- **Exercise aim**
Figure out the number of lines in the data that hold the string "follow". Reply with that figure only.

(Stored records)
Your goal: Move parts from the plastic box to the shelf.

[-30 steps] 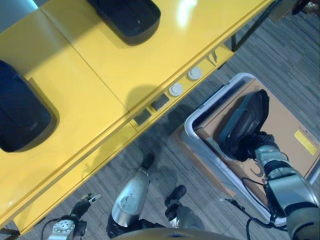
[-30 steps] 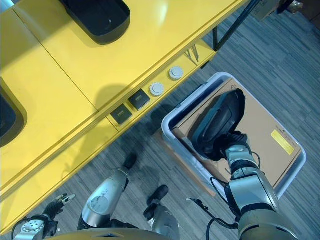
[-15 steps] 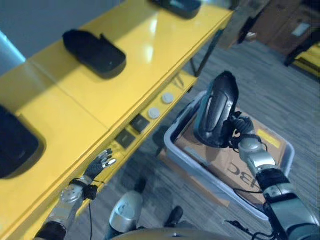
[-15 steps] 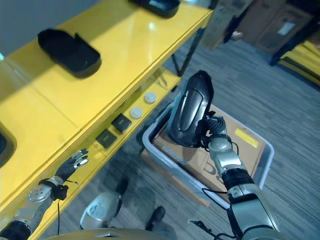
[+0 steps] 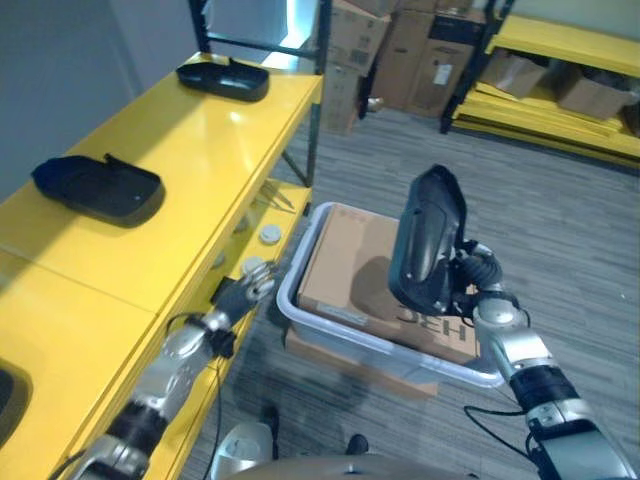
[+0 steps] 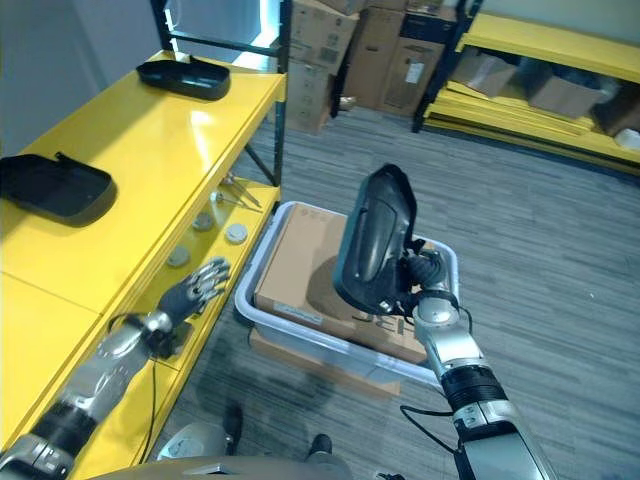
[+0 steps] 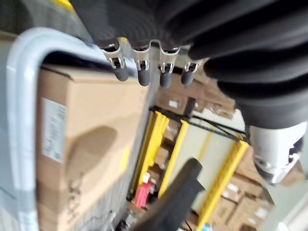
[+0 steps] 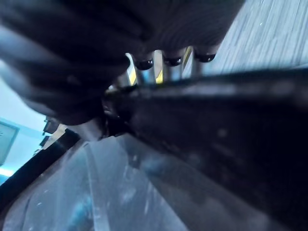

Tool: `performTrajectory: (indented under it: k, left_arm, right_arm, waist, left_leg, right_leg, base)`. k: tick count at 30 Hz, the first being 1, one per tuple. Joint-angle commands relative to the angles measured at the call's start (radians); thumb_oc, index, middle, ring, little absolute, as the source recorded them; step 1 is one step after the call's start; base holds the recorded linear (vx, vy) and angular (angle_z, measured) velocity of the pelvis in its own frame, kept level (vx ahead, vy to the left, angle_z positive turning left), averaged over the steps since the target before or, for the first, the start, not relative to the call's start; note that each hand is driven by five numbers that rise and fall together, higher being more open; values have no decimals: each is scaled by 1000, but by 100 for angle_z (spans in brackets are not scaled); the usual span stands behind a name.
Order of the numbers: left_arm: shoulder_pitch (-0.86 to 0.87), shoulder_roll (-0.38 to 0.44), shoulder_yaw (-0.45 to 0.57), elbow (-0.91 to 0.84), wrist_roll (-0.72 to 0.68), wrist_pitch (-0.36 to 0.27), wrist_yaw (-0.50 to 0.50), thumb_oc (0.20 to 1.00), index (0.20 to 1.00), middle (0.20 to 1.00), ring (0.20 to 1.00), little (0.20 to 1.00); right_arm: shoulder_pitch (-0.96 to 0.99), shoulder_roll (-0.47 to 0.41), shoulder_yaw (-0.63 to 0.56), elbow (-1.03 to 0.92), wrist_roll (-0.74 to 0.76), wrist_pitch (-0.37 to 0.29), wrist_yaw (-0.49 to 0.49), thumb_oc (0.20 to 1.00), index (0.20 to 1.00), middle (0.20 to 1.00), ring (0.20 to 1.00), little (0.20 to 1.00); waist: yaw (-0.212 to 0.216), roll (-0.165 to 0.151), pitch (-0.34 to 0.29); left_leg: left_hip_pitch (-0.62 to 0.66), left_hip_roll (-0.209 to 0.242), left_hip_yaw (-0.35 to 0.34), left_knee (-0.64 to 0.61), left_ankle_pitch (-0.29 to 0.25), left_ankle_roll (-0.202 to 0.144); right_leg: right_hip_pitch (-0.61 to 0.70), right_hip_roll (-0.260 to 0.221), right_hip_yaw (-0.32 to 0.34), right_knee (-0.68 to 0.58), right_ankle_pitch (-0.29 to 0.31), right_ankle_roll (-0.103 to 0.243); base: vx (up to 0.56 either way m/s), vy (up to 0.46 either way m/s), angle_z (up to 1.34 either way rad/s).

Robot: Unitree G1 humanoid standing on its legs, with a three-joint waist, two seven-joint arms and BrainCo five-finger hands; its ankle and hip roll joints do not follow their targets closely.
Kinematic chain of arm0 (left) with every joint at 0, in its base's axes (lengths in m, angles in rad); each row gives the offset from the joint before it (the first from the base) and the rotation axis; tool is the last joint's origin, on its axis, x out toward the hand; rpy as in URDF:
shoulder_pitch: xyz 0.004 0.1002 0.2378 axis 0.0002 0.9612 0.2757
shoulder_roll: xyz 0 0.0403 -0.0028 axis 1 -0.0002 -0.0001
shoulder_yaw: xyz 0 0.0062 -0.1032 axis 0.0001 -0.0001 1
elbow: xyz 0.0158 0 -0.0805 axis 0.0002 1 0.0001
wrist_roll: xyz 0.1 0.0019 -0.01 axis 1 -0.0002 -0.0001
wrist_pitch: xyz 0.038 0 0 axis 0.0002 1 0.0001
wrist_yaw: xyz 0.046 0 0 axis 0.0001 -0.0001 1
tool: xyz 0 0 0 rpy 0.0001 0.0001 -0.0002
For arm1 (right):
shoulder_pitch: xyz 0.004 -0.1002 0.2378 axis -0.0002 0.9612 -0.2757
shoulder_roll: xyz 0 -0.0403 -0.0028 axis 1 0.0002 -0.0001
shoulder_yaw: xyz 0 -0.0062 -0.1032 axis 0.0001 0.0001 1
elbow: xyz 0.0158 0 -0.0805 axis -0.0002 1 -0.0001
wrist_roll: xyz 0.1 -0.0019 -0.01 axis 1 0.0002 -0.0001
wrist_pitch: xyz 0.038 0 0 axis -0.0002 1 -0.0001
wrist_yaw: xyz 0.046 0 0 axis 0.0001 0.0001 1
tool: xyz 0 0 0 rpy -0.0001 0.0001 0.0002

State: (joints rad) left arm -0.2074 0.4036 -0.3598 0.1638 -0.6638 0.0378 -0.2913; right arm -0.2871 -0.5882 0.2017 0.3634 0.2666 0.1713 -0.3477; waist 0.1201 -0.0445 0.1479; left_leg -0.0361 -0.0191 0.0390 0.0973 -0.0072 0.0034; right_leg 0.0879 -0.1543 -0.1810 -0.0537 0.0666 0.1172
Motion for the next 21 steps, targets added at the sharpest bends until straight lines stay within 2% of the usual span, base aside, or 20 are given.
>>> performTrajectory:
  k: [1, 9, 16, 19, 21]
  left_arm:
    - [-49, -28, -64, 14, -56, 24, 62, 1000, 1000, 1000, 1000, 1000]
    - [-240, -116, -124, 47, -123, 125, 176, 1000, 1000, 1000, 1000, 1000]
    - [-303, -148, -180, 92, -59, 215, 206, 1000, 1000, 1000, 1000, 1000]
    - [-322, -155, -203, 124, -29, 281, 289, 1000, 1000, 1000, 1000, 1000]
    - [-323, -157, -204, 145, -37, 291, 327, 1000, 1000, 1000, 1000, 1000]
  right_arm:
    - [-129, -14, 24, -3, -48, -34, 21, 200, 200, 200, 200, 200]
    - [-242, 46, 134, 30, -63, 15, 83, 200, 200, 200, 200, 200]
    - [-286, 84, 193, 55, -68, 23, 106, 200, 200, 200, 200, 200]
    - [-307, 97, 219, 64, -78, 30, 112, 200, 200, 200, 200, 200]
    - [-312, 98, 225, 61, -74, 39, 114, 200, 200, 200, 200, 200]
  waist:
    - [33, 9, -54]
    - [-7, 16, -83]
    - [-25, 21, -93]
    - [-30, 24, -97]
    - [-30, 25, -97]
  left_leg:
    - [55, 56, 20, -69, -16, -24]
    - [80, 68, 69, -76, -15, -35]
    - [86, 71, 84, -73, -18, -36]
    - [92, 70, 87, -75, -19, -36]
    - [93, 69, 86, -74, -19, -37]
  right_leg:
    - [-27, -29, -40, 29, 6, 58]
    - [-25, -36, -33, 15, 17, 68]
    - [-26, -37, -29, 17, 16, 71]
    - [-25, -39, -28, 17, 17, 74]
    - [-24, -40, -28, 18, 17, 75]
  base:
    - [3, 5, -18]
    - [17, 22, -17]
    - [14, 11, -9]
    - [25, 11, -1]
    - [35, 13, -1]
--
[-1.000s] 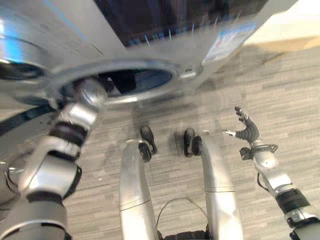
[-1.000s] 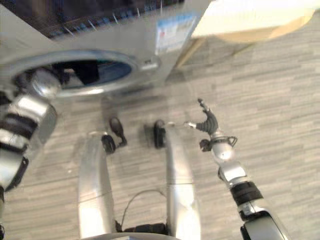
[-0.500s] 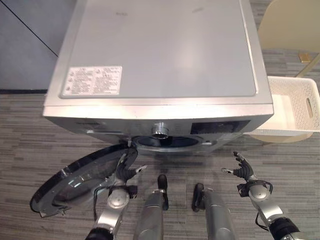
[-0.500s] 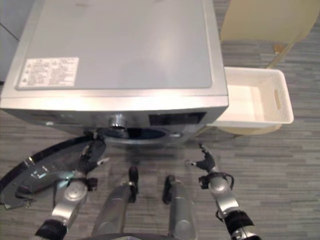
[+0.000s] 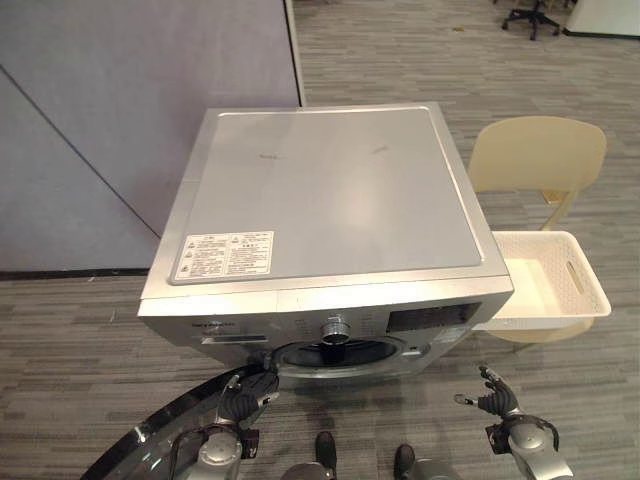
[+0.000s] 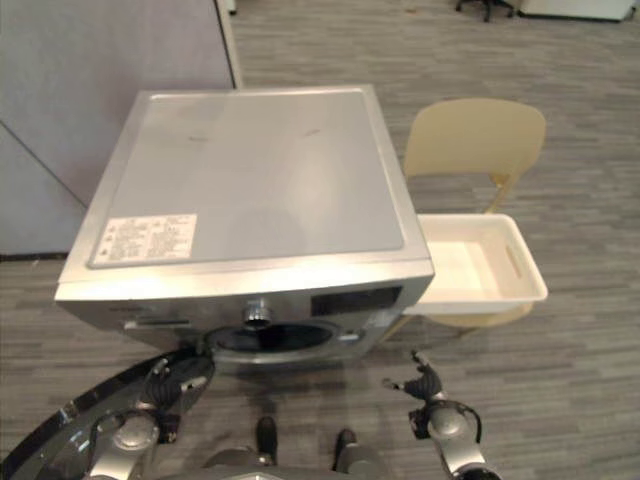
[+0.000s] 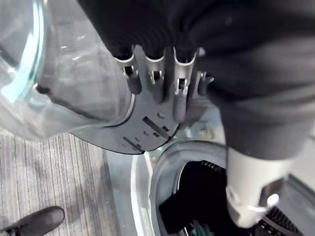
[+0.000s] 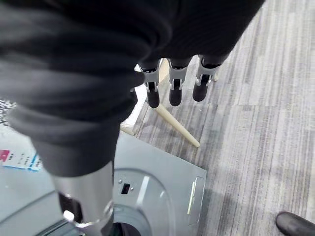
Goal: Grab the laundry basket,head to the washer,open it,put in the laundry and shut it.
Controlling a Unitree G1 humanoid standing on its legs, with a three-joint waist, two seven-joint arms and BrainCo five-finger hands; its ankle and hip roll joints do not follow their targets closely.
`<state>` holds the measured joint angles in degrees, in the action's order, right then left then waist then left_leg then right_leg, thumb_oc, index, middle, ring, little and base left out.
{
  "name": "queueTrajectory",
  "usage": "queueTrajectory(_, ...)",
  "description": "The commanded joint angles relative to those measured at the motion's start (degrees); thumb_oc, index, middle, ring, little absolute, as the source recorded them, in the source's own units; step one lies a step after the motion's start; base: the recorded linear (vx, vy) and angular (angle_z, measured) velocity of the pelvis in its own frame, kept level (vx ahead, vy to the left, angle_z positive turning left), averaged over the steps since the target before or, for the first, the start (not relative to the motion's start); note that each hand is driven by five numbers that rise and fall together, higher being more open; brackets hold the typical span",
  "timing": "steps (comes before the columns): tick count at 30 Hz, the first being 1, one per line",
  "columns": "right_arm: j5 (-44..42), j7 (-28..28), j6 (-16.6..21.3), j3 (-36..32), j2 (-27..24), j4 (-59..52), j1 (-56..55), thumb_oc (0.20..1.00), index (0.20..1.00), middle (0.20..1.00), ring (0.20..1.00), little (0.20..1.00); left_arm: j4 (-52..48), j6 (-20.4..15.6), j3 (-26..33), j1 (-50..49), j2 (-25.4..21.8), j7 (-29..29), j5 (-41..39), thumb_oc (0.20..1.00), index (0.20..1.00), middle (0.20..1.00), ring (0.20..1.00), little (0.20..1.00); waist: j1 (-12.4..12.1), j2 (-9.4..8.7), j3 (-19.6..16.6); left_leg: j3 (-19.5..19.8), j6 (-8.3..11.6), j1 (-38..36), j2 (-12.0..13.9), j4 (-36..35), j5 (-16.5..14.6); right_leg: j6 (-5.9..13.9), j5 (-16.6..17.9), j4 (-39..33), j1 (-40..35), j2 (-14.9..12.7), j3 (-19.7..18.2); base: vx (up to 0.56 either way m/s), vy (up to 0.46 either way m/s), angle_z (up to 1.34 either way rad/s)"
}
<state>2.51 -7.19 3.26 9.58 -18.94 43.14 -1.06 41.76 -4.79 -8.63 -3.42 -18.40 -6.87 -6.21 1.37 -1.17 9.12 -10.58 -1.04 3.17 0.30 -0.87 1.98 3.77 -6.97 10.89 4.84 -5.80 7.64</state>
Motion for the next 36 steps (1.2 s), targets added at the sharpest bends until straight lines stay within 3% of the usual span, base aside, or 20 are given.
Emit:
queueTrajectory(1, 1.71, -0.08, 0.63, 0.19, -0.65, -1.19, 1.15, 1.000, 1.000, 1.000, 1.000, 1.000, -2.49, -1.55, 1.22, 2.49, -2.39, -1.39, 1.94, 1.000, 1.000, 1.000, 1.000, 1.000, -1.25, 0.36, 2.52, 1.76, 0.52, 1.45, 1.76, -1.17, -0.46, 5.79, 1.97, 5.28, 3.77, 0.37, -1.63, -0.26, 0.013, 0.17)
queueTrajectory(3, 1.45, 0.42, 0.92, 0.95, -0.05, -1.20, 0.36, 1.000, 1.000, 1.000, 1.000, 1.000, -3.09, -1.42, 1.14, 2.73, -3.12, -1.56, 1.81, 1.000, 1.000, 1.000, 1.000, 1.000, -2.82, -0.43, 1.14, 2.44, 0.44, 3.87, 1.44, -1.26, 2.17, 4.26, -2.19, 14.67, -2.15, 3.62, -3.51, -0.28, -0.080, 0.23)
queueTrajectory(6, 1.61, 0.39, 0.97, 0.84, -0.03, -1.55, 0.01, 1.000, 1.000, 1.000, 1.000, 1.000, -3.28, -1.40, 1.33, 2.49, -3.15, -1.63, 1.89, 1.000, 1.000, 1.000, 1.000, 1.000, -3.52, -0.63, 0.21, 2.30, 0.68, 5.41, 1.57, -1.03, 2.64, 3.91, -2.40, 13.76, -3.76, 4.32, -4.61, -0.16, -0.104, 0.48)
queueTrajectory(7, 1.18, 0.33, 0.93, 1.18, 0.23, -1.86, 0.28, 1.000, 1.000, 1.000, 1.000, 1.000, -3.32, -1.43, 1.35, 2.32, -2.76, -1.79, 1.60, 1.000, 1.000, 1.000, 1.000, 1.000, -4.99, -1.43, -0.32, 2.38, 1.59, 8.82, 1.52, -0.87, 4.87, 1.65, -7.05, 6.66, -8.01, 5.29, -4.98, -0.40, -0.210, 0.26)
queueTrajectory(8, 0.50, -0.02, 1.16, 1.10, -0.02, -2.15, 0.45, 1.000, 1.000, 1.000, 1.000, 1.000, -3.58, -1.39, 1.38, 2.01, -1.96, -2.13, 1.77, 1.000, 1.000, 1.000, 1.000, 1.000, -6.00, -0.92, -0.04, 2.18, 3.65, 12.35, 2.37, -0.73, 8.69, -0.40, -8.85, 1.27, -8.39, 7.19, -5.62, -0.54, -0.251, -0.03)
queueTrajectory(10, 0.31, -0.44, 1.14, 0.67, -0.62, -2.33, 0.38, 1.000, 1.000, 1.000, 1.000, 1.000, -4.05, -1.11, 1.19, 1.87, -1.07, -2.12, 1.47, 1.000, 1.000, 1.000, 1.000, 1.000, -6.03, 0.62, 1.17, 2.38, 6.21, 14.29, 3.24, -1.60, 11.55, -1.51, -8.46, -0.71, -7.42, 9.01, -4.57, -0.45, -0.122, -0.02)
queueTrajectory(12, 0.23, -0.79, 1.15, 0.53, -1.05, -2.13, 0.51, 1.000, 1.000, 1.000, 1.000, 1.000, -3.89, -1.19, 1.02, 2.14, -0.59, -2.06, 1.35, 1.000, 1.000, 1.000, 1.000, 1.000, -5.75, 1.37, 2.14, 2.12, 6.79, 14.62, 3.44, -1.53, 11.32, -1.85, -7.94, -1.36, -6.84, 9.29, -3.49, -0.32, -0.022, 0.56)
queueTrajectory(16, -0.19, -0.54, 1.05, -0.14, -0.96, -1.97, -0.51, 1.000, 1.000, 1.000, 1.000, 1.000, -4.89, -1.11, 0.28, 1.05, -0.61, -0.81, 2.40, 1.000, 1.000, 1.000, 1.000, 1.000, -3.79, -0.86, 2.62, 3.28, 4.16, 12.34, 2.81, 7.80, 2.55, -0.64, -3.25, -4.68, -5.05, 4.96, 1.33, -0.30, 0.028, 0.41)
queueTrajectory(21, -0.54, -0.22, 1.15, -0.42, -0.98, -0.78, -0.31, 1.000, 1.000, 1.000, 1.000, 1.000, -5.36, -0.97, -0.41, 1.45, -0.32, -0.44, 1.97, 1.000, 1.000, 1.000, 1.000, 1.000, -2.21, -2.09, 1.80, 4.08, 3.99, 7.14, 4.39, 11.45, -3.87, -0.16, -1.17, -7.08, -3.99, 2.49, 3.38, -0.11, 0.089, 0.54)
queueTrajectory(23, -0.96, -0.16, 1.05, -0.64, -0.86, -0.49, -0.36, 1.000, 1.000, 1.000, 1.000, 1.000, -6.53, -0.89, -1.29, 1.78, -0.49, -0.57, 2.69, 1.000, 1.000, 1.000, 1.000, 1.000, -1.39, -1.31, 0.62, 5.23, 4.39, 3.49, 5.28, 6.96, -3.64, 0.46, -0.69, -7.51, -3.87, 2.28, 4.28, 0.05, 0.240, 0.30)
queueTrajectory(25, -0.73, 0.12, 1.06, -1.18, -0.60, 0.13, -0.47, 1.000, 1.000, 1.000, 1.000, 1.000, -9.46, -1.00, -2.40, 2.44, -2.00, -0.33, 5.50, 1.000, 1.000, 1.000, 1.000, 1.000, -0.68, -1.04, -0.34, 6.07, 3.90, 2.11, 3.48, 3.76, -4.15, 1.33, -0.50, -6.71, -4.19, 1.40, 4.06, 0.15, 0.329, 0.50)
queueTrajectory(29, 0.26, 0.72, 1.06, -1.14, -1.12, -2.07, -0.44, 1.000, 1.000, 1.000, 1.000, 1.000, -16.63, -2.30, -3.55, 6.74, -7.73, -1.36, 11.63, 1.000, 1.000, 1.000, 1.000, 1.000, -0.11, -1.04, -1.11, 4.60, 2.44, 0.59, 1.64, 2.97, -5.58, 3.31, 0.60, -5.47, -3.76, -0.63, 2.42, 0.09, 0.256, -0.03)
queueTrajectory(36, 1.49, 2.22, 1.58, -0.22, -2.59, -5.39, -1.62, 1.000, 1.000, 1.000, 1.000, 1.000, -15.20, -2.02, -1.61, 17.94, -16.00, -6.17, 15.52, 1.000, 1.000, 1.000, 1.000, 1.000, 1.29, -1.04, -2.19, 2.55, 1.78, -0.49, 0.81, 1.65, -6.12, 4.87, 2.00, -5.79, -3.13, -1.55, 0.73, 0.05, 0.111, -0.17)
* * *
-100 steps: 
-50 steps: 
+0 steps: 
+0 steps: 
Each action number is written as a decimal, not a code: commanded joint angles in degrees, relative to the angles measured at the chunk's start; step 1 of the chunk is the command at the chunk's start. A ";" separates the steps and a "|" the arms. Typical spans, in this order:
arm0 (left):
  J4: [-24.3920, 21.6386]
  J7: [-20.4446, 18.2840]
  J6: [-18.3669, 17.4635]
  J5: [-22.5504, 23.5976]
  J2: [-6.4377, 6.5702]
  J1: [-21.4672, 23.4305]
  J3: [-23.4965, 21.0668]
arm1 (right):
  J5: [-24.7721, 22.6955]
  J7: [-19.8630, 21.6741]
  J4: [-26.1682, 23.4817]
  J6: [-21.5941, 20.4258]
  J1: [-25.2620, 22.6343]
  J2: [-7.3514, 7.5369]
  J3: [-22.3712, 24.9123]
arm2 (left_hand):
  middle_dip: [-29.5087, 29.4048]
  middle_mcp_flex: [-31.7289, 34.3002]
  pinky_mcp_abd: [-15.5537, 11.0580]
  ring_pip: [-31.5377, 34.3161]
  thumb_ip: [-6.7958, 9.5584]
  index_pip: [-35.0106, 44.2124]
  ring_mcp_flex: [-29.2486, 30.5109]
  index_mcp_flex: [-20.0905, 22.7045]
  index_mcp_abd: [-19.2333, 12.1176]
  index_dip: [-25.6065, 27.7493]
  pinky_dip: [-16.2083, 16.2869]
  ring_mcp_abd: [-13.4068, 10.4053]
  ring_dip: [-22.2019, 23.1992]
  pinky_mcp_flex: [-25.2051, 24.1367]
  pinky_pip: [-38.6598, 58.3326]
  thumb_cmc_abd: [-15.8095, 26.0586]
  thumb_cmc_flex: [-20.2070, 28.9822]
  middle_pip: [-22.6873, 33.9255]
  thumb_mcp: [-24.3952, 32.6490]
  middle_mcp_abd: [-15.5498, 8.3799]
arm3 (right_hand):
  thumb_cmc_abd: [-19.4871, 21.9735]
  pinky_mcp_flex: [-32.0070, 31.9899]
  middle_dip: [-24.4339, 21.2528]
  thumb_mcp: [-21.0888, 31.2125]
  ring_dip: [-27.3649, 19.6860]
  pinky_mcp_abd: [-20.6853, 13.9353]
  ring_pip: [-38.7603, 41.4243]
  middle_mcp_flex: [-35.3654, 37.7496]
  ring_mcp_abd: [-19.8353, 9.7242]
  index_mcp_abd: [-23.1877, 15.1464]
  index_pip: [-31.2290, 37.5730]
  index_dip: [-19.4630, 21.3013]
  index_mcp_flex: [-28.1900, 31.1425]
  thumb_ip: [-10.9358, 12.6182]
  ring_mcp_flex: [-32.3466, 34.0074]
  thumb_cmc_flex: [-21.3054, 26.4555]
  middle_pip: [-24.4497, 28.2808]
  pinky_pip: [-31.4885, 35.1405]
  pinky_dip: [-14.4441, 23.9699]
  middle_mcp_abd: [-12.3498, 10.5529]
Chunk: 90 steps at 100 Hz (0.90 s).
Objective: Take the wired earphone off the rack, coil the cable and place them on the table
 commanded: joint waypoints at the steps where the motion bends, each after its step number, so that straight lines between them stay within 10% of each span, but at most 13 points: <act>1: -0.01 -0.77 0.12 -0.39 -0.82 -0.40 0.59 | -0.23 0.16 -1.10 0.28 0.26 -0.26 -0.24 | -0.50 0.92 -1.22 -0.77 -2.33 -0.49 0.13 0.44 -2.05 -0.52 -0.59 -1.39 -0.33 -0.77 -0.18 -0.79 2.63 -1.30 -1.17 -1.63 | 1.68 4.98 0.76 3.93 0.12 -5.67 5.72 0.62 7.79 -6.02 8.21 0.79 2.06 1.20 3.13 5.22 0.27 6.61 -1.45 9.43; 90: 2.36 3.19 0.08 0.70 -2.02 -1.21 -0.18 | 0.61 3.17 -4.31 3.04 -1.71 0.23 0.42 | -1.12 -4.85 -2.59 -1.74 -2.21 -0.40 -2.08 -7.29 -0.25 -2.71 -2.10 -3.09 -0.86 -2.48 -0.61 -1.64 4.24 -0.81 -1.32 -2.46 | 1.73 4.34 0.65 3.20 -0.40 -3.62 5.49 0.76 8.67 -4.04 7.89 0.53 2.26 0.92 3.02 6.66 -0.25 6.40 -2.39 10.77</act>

- **Task result**
2